UV radiation is highly mutagenic, that is, it induces mutations. In DNA, it causes damage by forming pyrimidine dimers (generally thymine dimers) that shorten the normal length of the bond, generating a deformation of the chain.

The types of UV radiation (A, B and C) are related to the damage they produce in humans: UV-C radiation is the most harmful to life.

UV radiation reaching the earth's surface is largely made up of UV-A radiation (95%) and to a lesser extent UV-B radiation (5%)

Moderate absorption of UV-B ultraviolet rays allows the synthesis of vitamin D in the skin, necessary for the absorption of calcium and its deposition in the bones.

Damages that UV rays can cause to humans include effects on the skin such as irritation, wrinkles, loss of elasticity, blemishes, and cancer. Also possible conditions at the ocular level and can trigger systemic lupus erythematosus or porokeratosis.

In moderate amounts it can activate skin cells called melanocytes in some people, producing a pigmentation known as tanning. Melanocytes have the mission of protecting the body from excesses in solar radiation. But in excessive amounts they are responsible for the typical burns caused by solar radiation.

UV Index

The UV index is an indicator of the intensity of UV radiation from the Sun at the Earth's surface. The UV index also indicates the ability of solar UV radiation to cause skin damage.

Because the index and its representation varied depending on the location, the World Health Organization together with the World Meteorological Organization, the United Nations Environment Program and the International Commission on Non-Ionizing Radiation Protection publish a standard UV index measurement system and a way to present it to the public including an associated color code.

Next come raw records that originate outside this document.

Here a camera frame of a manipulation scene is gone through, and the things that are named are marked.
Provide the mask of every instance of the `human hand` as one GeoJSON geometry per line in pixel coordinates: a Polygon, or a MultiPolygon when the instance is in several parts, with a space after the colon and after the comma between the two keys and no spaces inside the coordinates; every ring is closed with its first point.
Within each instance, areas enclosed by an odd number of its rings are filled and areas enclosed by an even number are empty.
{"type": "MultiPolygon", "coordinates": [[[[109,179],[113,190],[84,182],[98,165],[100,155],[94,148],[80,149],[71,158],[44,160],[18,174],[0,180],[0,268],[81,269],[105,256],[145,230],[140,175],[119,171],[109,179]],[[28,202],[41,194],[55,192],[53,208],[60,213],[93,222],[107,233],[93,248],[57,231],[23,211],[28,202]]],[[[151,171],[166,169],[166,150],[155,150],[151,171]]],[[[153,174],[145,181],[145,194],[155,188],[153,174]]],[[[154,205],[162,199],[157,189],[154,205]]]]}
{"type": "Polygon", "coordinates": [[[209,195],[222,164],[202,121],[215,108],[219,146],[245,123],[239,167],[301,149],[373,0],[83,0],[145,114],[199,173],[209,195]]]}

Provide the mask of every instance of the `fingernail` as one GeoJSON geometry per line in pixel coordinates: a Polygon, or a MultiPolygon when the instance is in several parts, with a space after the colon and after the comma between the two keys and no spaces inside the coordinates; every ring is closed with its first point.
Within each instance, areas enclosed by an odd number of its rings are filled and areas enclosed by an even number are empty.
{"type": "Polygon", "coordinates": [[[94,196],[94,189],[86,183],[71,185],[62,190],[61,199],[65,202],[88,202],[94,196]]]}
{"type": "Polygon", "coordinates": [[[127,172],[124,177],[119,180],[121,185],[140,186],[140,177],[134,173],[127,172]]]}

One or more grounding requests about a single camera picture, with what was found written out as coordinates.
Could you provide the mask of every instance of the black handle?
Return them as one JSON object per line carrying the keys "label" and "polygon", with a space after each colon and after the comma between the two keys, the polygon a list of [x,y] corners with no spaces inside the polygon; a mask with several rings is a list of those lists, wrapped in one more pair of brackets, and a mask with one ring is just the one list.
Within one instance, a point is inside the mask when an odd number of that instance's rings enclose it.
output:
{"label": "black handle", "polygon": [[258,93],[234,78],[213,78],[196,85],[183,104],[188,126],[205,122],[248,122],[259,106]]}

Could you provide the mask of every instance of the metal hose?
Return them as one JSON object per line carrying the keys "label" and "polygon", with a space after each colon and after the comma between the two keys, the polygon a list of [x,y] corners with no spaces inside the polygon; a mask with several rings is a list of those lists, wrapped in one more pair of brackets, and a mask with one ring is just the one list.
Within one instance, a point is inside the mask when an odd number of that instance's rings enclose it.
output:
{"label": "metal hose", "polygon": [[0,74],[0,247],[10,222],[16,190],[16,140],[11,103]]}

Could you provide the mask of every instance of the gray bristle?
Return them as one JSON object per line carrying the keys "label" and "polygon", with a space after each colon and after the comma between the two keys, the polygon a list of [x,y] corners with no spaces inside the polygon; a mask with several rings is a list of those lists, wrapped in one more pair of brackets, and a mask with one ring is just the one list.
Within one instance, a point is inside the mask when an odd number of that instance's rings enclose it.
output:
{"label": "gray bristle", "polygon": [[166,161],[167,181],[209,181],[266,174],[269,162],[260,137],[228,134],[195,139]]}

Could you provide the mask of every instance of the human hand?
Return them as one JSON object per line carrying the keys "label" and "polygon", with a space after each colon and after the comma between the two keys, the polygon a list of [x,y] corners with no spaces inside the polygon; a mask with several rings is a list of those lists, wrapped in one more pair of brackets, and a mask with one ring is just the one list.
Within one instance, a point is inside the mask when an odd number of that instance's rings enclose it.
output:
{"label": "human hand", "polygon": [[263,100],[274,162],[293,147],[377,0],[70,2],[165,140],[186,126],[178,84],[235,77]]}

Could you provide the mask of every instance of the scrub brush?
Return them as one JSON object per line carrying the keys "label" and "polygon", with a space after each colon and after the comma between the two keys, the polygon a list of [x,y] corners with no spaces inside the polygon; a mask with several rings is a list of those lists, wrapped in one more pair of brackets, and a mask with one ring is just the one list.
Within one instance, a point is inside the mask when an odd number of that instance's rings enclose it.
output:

The code can be seen in the following table:

Ultraviolet vision

Humans, like most mammals, are unable to identify the color of ultraviolet. This may be because their Cretaceous ancestors were primarily nocturnal in order to remain unnoticed and escape predatory dinosaurs. That pattern caused these ancestors to lose their ultraviolet and red photoreceptors. Formerly they had possessed the four different photoreceptors, as is typical of fish, amphibians and reptiles and even birds. With the course of evolution and the massive extinction of the dinosaurs, mammals began to colonize the planet and modified their behavior patterns. They became diurnal, and some orders, such as primates, recovered the red photoreceptor, making it easier to detect ripe fruit. Other orders, such as carnivores and many rodents, retained or recovered the ultraviolet photoreceptor, which is of vital importance. to mark territory as urine and feces effectively reflect ultraviolet light.

In the case of fish, ultraviolet communication, especially in the case of osteichthyans, is of vital importance to escape from a predator that cannot see it.

Electric welding

The photovoltaic arc of electric welding is a source of ultraviolet radiation. This poses a significant risk to the health of welders.